Sayfayı Yenileyerek ya da Başlığa Tıklayarak Arşivde Dolaşabilirsiniz

Zaman/An/Mecaz/Teşbih/Nur

O An-ı Daim, "Hallak" olmayı (Fiil halinde Yaratmayı) irade ettiği beri Nefs'i Ruh'una gayrı olmamış ve olmayacak olandır. Zatı (Kendi/Yani Fiil olarak Yaratmasa da Yaratıcı [Aslında Kudret Sıfatı] Vasfı olan) Müstağnidir. Marifetullahı (Allah'ı bilmeyi) Mecaz'da ayrı gören, söylenende ayrı zanneder. Bir An öncede bir An sonrada Zaman olur. Ancak Mutlak olarak tümünü aynı Anda tutabilen/gören için Mutlak zaman yoktur. Mecaz kul için Mecazdır. Zat için değil. Hakk bu durumda kime GÖRE yalnızca ve sadece Mecaz-Marifet geliyorsa, o halde, ancak o kimseye GÖRE yalnızca ve sadece Mecaz-Marifet geliyordur. Hakk Hakk'tır. Mecaz da ancak O'na yöneltilmiş Marifetten bir damladır.

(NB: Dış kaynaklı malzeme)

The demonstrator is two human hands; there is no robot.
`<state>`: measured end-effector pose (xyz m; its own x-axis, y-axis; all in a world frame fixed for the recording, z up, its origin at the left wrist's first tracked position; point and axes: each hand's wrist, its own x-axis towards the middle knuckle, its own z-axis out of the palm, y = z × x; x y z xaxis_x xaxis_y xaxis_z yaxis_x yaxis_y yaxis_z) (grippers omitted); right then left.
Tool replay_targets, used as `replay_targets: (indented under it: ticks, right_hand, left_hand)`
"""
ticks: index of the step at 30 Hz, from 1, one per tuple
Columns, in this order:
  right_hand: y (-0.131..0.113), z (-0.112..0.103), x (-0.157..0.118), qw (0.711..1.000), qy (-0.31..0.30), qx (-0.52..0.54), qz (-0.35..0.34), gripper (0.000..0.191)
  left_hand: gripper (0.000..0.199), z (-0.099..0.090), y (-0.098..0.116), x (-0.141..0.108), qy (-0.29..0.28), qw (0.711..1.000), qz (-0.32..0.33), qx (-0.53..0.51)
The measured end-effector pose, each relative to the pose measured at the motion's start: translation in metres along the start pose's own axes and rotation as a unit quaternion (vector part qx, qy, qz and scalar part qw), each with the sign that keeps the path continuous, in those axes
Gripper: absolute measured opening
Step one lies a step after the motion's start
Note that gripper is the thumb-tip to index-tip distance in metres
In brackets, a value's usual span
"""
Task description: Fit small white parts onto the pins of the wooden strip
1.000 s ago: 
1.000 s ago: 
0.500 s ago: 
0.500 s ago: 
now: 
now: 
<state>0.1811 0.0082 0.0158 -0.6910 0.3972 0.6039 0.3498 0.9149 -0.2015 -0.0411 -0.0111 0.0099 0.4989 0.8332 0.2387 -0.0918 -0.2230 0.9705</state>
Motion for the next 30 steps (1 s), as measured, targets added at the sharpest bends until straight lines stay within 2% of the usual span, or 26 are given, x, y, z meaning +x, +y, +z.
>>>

Tıpkı Marifetullahdan bir başka damla olan Teşbih gibi.

***

Ruh >Nur<, doğa karanlıktır. (Muhyiddin İbn Arabi (k.s.)

***

..“Allah yerlerin ve göklerin Nurudur...” (Nur/35)

***

Bununla beraber hiç bir beşer için kabil değildir ki Allah ona başka suretle kelâm söylesin, ancak vahyile veya bir hicab(perde)arkasından ve yâhud bir Resul gönderip de izniyle ona dilediğini vahyettirmesi müstesna, çünkü o çok yüksek, çok hakîmdir

(ŞÛRÂ-51)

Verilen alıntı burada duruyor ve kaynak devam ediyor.